Judgment (22 paragraphs)
REASONS FOR JUDGMENT 1 On 22 May 2003 in the Federal Magistrates Court, Driver FM dismissed the appellant's application brought under s 46PO of the Human Rights and Equal Opportunity Commission Act 1986 (Cth). On 20 June 2002, following written submissions by both parties, his Honour ordered that the appellant pay the respondent's costs of the application. In his reasons for the costs order the learned Federal Magistrate noted that the appellant had filed an appeal against his dismissal of the application and, apparently in anticipation of the appellant filing an application for a stay of the costs order pending the resolution of the appeal, said that, in the circumstances, he would not impose a deadline for payment of costs. In fact no such application was made until 5 November 2003 when the appellant filed a notice of motion seeking an order that the costs order be stayed. 2 Under cover of a letter dated 8 September 2003 the respondent's solicitors sent an itemised account in respect of those costs to the appellant's solicitors and requested advice as to the arrangements for payment. The appellant's solicitors responded that at the time of the order they were not acting for the appellant. They said that the appellant had declined to instruct them in relation to the issue and that correspondence was to be sent to him personally. Subsequent letters and telephone conversations concerning the costs issue appear to have yielded no response from the appellant. On 3 November 2003 the respondent filed a notice of motion seeking orders in relation to the payment of its costs as well as security for the costs of the appeal.

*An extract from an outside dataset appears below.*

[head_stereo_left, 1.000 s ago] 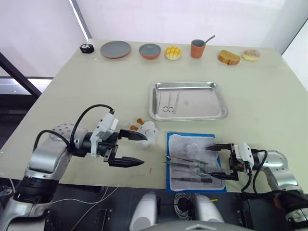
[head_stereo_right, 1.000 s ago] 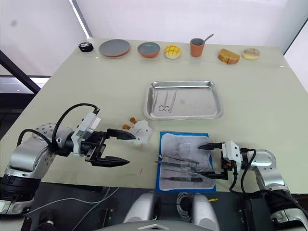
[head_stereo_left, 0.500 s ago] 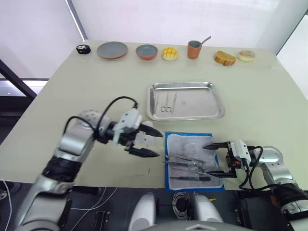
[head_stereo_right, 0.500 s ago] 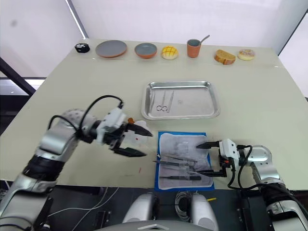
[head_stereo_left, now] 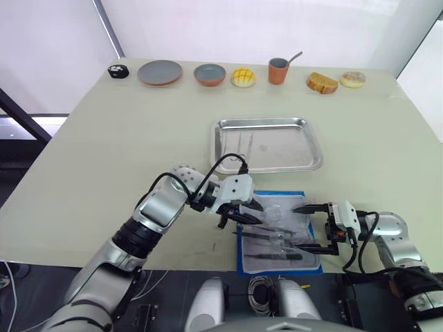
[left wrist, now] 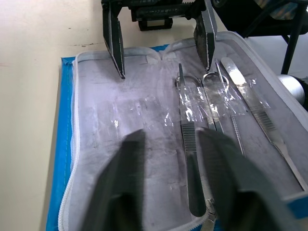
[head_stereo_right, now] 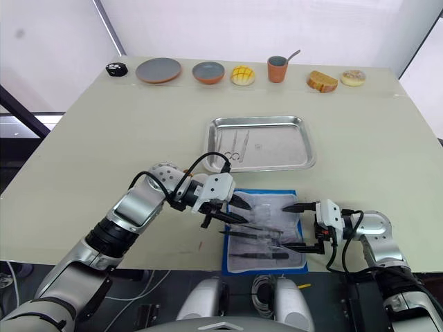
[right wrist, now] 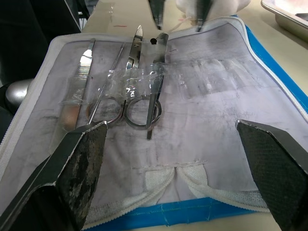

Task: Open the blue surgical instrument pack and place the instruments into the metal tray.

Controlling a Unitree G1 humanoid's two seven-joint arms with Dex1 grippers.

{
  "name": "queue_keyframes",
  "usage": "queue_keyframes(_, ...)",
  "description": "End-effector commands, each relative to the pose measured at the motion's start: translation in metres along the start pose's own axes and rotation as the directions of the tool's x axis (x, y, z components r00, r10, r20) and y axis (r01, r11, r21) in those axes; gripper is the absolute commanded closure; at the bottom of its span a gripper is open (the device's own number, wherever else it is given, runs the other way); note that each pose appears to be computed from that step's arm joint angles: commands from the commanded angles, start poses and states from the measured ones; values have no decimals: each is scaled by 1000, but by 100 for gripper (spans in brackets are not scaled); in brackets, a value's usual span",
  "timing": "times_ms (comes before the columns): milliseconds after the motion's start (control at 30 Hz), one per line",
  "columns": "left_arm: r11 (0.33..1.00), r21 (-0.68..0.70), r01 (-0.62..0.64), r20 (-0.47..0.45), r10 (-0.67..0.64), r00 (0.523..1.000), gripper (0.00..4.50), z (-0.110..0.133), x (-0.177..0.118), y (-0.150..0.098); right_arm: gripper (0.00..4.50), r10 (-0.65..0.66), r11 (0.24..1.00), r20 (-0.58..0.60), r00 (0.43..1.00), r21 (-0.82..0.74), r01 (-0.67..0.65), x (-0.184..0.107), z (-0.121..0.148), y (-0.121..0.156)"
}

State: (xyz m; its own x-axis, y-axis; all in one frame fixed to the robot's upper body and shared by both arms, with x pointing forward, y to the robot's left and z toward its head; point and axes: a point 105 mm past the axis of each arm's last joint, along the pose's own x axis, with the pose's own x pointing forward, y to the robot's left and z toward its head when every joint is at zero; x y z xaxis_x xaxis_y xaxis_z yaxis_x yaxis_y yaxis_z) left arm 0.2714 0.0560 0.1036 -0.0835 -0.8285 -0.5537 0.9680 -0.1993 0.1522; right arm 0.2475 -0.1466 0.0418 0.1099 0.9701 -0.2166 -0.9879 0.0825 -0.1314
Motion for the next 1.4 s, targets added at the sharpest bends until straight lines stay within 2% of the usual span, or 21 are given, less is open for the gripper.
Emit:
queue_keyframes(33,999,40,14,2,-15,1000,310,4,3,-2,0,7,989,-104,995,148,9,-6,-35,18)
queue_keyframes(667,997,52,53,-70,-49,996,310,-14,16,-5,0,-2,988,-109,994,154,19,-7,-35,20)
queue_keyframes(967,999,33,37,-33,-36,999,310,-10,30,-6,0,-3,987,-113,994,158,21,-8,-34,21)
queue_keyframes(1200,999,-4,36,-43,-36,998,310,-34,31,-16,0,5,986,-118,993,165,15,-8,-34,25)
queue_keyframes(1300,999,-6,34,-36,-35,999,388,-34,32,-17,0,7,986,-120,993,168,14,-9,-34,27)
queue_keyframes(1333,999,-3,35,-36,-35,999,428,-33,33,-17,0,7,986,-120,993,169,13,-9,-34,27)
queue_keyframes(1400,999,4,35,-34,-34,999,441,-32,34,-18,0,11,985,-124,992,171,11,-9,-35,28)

The orders sought are set out in full below, at [19]. 3 The appellant also seeks leave to issue a number subpoenas seeking the production of various documents and requiring the attendance of certain persons to give evidence. There are a number of formal deficiencies in the draft subpoenas put before me but, for reasons that will become apparent, it is not necessary for me to deal with those problems. The appellant has admitted that his application for leave to issue is a precursor to an application under O 52 r 36 of the Federal Court Rules ('Rules') for the admission of further evidence on the appeal.